2015 — Corruption in Chicago Report, a banner year


This is a yearly report put out by the Univ. of Illinois

The year 2015 was a banner year for corruption in the State of Illinois, the third most corrupt state in the nation. Based on the evidence in this report, it appears that our elected officials, our state and local governments, and society as a whole, are losing the battle against corruption. The most salacious corruption case of the past year is rooted in Downstate Illinois. Dennis Hastert, former Speaker of the U.S. House of Representatives and former Congressman from the town of Plano, some 50 miles west of Chicago.
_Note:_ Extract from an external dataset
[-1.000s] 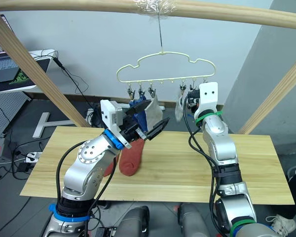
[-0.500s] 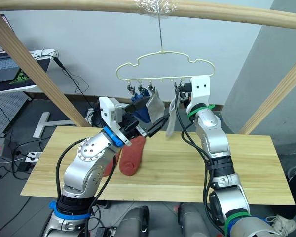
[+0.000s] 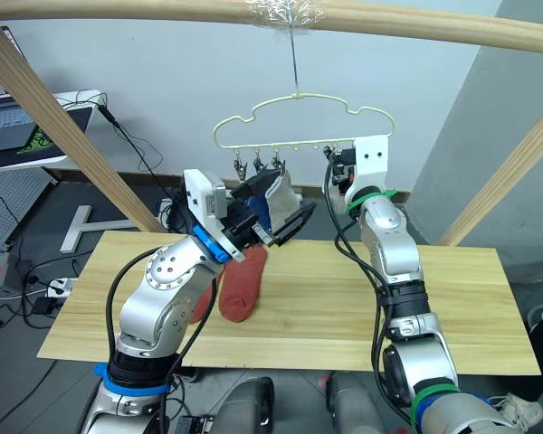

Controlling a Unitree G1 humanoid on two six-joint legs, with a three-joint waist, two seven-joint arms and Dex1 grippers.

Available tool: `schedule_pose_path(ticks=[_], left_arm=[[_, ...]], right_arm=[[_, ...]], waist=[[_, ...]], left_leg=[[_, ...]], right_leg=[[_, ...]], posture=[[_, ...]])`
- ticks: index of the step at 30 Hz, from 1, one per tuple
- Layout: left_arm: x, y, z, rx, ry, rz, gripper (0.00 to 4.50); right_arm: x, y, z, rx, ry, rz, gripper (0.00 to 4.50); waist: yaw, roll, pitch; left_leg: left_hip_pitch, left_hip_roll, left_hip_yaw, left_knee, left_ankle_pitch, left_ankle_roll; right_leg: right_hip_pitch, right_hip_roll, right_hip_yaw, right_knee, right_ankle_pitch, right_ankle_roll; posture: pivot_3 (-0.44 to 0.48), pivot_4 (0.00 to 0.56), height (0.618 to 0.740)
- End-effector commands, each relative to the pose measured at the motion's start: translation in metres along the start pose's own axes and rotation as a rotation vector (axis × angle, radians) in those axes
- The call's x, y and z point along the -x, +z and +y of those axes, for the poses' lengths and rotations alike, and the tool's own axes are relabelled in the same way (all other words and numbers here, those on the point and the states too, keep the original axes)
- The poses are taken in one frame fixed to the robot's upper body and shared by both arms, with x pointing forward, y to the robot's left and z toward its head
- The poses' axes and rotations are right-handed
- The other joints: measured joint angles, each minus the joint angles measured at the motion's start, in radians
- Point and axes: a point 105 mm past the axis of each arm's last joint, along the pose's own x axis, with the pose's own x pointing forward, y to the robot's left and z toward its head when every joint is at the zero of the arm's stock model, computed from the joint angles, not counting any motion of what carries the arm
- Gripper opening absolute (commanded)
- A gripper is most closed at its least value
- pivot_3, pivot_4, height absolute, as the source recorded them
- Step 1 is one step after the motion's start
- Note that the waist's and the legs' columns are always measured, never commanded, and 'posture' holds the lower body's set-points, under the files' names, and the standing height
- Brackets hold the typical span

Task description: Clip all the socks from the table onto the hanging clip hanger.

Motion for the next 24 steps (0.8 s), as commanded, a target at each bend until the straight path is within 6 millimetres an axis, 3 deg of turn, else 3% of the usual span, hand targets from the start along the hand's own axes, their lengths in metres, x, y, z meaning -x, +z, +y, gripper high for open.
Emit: schedule_pose_path(ticks=[1,11,16,19,24], left_arm=[[-0.0019,0.0175,-0.0030,-0.025,-0.017,-0.062,4.50],[-0.0022,0.0186,-0.0027,-0.027,-0.015,-0.067,4.50],[-0.0027,0.0186,-0.0031,-0.026,-0.014,-0.067,4.50],[-0.0035,0.0192,-0.0041,-0.025,-0.016,-0.071,4.50],[0.0005,0.0104,-0.0055,-0.025,-0.021,-0.037,4.50]], right_arm=[[-0.0023,0.0178,0.0004,-0.003,0.008,-0.064,1.98],[-0.0035,0.0169,0.0011,-0.006,0.014,-0.060,1.98],[-0.0042,0.0176,-0.0010,-0.005,0.014,-0.063,0.58],[-0.0040,0.0176,-0.0031,-0.005,0.007,-0.063,0.01],[-0.0017,0.0175,-0.0052,0.001,0.015,-0.063,0.01]], waist=[[0.000,0.000,0.000],[0.000,0.000,0.000],[0.000,0.000,0.000],[0.000,0.000,0.000],[0.000,0.000,0.000]], left_leg=[[0.000,0.000,0.000,0.000,0.000,0.000],[0.000,0.000,0.000,0.000,0.000,0.000],[0.000,0.000,0.000,0.000,0.000,0.000],[0.000,0.000,0.000,0.000,0.000,0.000],[0.000,0.000,0.000,0.000,0.000,0.000]], right_leg=[[0.000,0.000,0.000,0.000,0.000,0.000],[0.000,0.000,0.000,0.000,0.000,0.000],[0.000,0.000,0.000,0.000,0.001,-0.002],[0.000,0.000,0.000,0.000,0.001,-0.002],[0.000,0.000,0.000,0.000,0.002,-0.003]], posture=[[0.034,0.242,0.740],[0.034,0.242,0.740],[0.036,0.245,0.740],[0.036,0.245,0.740],[0.033,0.245,0.740]])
Hastert was indicted by federal prosecutors in May for structuring the withdrawal of $1.7 million dollars in violation of bank laws and for lying to the FBI. According to news reports, Hastert gave the money to a former student of Yorkville High School to compensate him for concealing Hastert’s alleged misconduct decades ago when Hastert was a teacher and coach at the school. Hastert was convicted in October when he pleaded guilty to a felony count of evading bank reporting laws in a hushmoney scheme. He is now awaiting sentencing. While the Hastert indictment and conviction garnered national news headlines and was the most significant corruption story of the year, Illinois experienced many additional corruption events in 2015. In this report, we document 27 convictions, 28 indictments, and the launching of 11 corruption investigation. In addition we cover the sentencing of 30 public corruption convicts last year, most of whom were convicted in a year or two before 2015.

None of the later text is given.